I drop out and join the Air Force. It was the only choice, really.

Friday, September 12, 2008

Rising Son

Konnichiwa, I am Japan.

Relatively recently in my history, in the midst of my transformation from a post-war pariah to a burgeoning economic empire, a child was born across the world. Despite my small stature, my shadow loomed large over this soon-to-be young man from a very young age; from books and movies and the study of martial arts, this youth was swiftly swept away by my legend, even as I left that legend further and further behind.

To this boy, the tales of Japan, told second and third-hand in manga, anime, and movies, were no more legends than were the daily news reports. They held the reality of story, which preys on youth, and they formed in his mind an idea of honor and a vision of strength that captivated and enraptured him. Their ideals became more real than reality, their stories became doctrine. These are tales I know well; the sound of their tread is as a heartbeat to me, as they have walked my shores for centuries in one form or another.

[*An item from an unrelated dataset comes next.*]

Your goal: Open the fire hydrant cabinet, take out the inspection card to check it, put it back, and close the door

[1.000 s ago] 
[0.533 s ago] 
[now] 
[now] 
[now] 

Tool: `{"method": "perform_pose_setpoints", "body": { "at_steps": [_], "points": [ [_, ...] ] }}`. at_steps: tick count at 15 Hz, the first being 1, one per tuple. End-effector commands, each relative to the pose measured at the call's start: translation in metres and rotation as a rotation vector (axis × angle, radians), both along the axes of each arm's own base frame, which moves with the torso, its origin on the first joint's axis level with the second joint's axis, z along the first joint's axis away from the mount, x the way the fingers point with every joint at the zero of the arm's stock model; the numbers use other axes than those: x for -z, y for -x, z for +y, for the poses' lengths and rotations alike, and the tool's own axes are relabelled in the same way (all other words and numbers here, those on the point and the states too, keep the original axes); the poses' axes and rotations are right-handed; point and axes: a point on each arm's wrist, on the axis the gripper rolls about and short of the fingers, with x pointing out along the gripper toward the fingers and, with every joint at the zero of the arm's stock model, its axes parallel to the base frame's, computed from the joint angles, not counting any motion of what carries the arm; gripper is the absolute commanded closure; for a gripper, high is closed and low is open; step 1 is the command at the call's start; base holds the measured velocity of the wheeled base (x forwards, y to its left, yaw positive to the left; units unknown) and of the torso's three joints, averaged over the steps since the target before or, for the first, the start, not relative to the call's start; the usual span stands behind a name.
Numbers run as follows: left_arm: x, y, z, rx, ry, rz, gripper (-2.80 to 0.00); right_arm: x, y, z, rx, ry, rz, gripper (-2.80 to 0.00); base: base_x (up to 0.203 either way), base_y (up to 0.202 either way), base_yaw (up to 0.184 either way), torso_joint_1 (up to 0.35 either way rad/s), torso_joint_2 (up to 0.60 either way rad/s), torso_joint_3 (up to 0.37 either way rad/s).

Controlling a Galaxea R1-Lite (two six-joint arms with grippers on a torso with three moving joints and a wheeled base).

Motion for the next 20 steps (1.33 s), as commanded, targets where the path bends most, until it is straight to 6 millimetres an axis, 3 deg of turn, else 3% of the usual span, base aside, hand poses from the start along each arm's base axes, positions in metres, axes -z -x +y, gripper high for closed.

More important, by far, was beauty. To the child across the sea there was no greater beauty than the combination of form and function, the beauty of the dance of the fighting arts, and the spirit of harmony promoted by them. This ideal of harmony was absent from his life, and perhaps absent from the world, save for in his myths of me.

He longed to be that peaceful warrior, for whom fighting had become superfluous, a futile exercise, for when one harms others he also harms himself. Or the boy simply claimed to want this for himself, yet his fantasies, often played out behind glazed eyes in forgotten classrooms, were full of acts of savage violence, beautifully executed. In that way, I suppose, that spirit of harmony was absent from him, too. Is peace, then, a thing within the power of man to achieve, or is it simply a legend of a place that has never existed?

To this boy, Japan was the peace of the world.

Childhood ends. The boy is still there, but he is buried beneath layers of learning; the dust of his travels. His view of me, too, is filtered now through that silt, and I have become as grey as the rest of the world. My shores, which held such fascination for the child, seem just like any other now: full of people full of turmoil, restless in their hearts and foolish. His world had become a reflection of himself. The images reaching those child’s eyes were filtered through murky self doubt, and the Japan of his youth was lost. It was lost to me too as the world closed in. I can’t remember if it ever was.

Our stories intertwined for a time in the young man’s 26th year when he traveled, finally, to my shores, furiously lacking expectation but truthfully wracked by fear of disappointment. This is an old story for me. Foreigners approach on tender feet, cautiously feeling my edges, afraid and expectant. They who have made me in their minds are now afraid to meet me. I am the celebrity of the earth; the master author who, with a handshake and a greeting, may immortalize my works or tarnish them forever.

Our meeting lasted a month.

From Tokyo to Fuji to Kyoto to Okinawa he wandered, searching for an unknown thing as so many have done before and will, undoubtedly, continue to do in the future. At times he thinks he has found it. In a traditional Japanese home, in an old woman’s smile and slowly spoken question, in a rain dotted pool on temple grounds, in a child’s open stare.

But mostly he finds, as he expected to, that I am just a place like any other. People are simply people, the world over, surviving in the only ways they know how. The only place my legend exists is in the children of my heart. I am the ancestor of the storyteller, and the mist tumbling down from the mountains ensures that there will always be gods. And the kiai of a child ensures that there will always be bushido. There are no samurai anymore, no ninja, no bushi, no hitokiri. But my people are Japanese. And they are all of those things in their hearts.

If not them, then who?




Oh, I forgot. There was a moment when, in a Tokyo museum, the boy who was now a young man happened upon a spear blade crafted in the 16th century. I remember this blade well; It was mined from my heart, after all. As he stared at this blade, this perfect untouched needle of light, for a moment the murkiness of the interceding years cleared away, and I briefly met that child across the sea for the first time.